## TRY IT
Skip any pictures. Repeat the data exactly, from its first line through the line that holds "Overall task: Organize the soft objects", both included.

## DATASET EXCERPT

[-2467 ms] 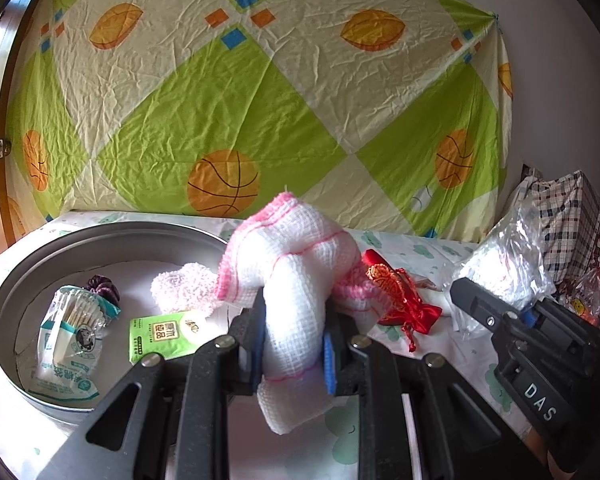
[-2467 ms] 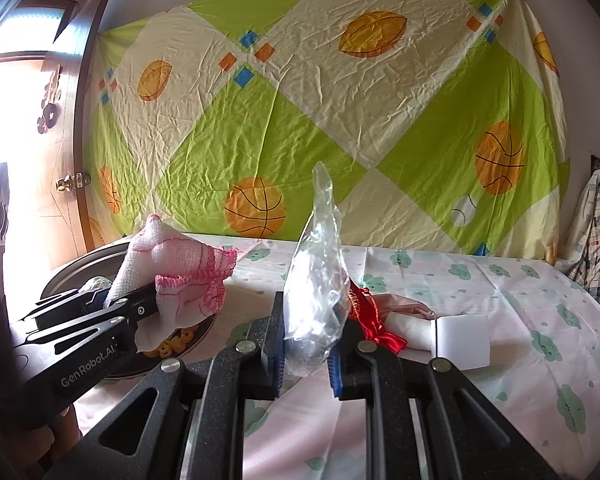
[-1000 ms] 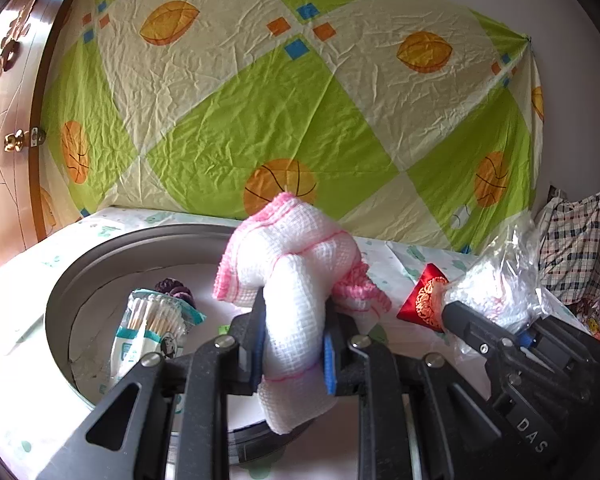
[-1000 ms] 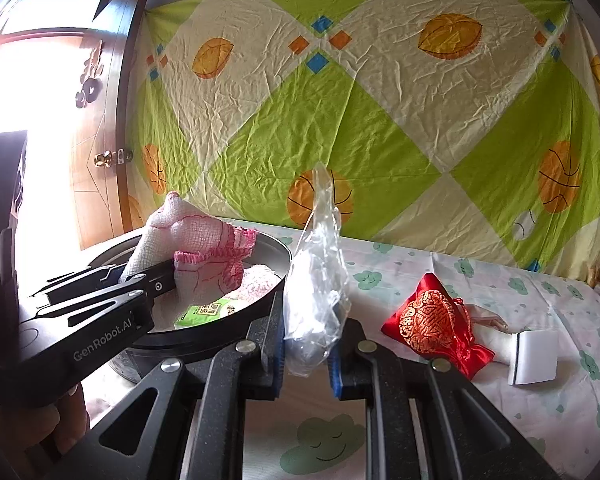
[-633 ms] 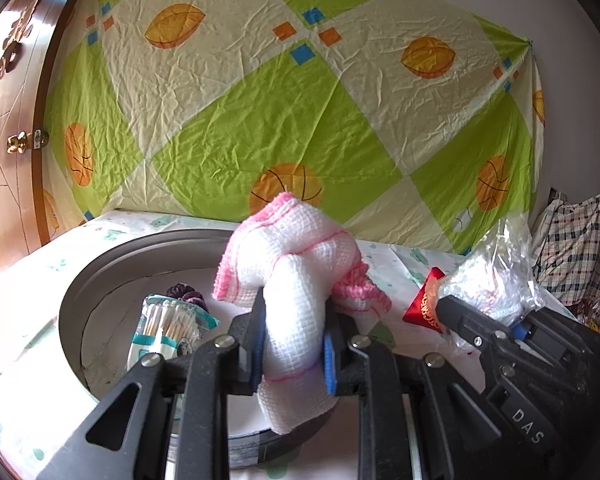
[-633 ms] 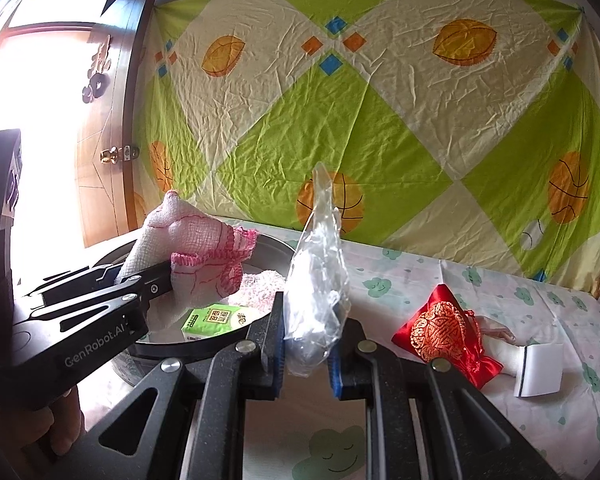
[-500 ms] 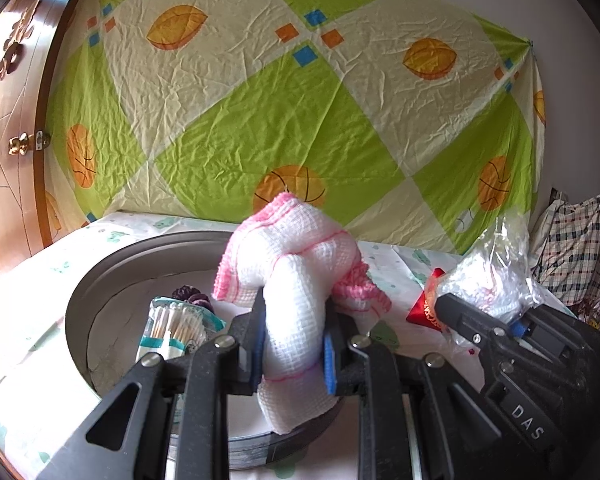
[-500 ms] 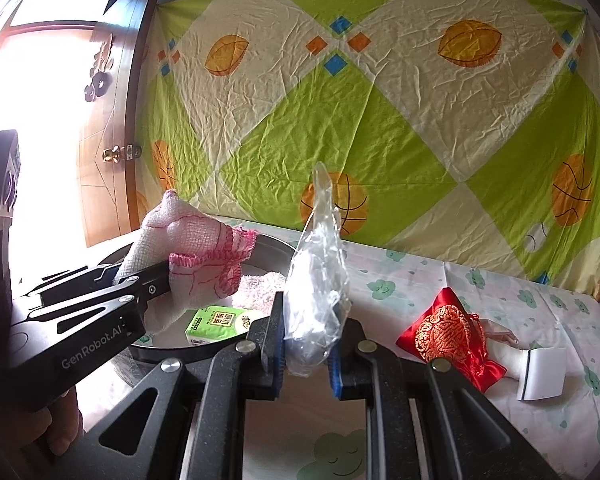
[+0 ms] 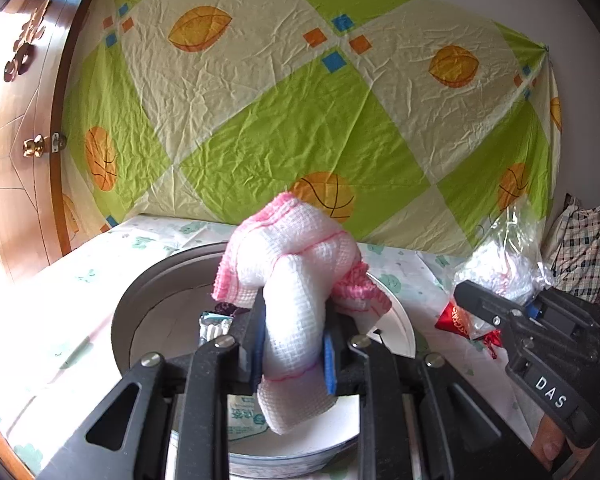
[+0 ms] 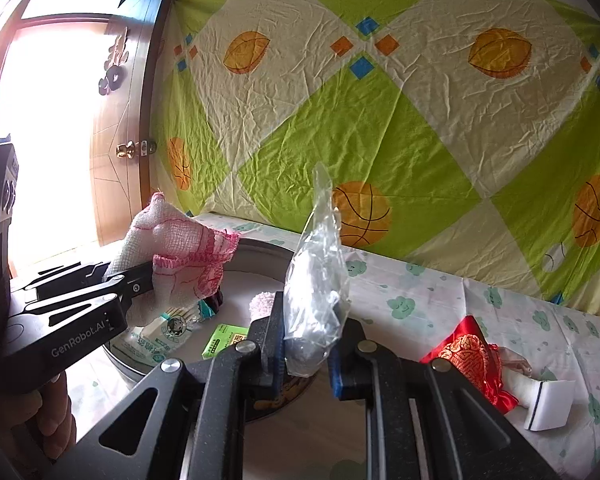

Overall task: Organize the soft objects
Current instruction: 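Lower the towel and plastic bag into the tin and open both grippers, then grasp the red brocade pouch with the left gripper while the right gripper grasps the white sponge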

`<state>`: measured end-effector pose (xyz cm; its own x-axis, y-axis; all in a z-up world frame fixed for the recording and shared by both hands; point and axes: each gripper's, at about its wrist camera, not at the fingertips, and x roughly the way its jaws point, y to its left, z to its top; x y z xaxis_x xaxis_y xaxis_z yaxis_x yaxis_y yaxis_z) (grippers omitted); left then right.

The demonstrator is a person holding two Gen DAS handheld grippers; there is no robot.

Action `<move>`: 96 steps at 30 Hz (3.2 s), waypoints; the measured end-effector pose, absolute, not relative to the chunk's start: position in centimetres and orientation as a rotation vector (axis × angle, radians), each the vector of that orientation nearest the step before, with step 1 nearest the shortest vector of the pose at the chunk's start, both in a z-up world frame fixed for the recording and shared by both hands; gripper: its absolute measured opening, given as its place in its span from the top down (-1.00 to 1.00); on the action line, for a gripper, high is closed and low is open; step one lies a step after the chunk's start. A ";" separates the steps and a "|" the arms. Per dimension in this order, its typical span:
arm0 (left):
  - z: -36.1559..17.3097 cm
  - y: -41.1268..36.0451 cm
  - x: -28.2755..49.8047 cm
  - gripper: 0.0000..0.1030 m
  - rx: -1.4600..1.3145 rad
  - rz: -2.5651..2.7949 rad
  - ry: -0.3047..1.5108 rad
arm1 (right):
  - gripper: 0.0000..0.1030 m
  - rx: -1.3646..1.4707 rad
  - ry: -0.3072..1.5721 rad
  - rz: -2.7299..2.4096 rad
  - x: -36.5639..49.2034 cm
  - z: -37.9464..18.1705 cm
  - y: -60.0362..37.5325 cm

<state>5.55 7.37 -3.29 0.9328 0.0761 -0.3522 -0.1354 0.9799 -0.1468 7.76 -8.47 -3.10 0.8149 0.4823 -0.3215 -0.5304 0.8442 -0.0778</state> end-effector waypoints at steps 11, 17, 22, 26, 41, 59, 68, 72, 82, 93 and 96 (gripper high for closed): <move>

## RESPONSE FOR THIS EXERCISE
[-2467 ms] 
[-2467 ms] 
[-1000 ms] 
[-1000 ms] 
[-633 ms] 
[-633 ms] 
[-500 ms] 
[-500 ms] 
[+0 ms] 
[+0 ms] 

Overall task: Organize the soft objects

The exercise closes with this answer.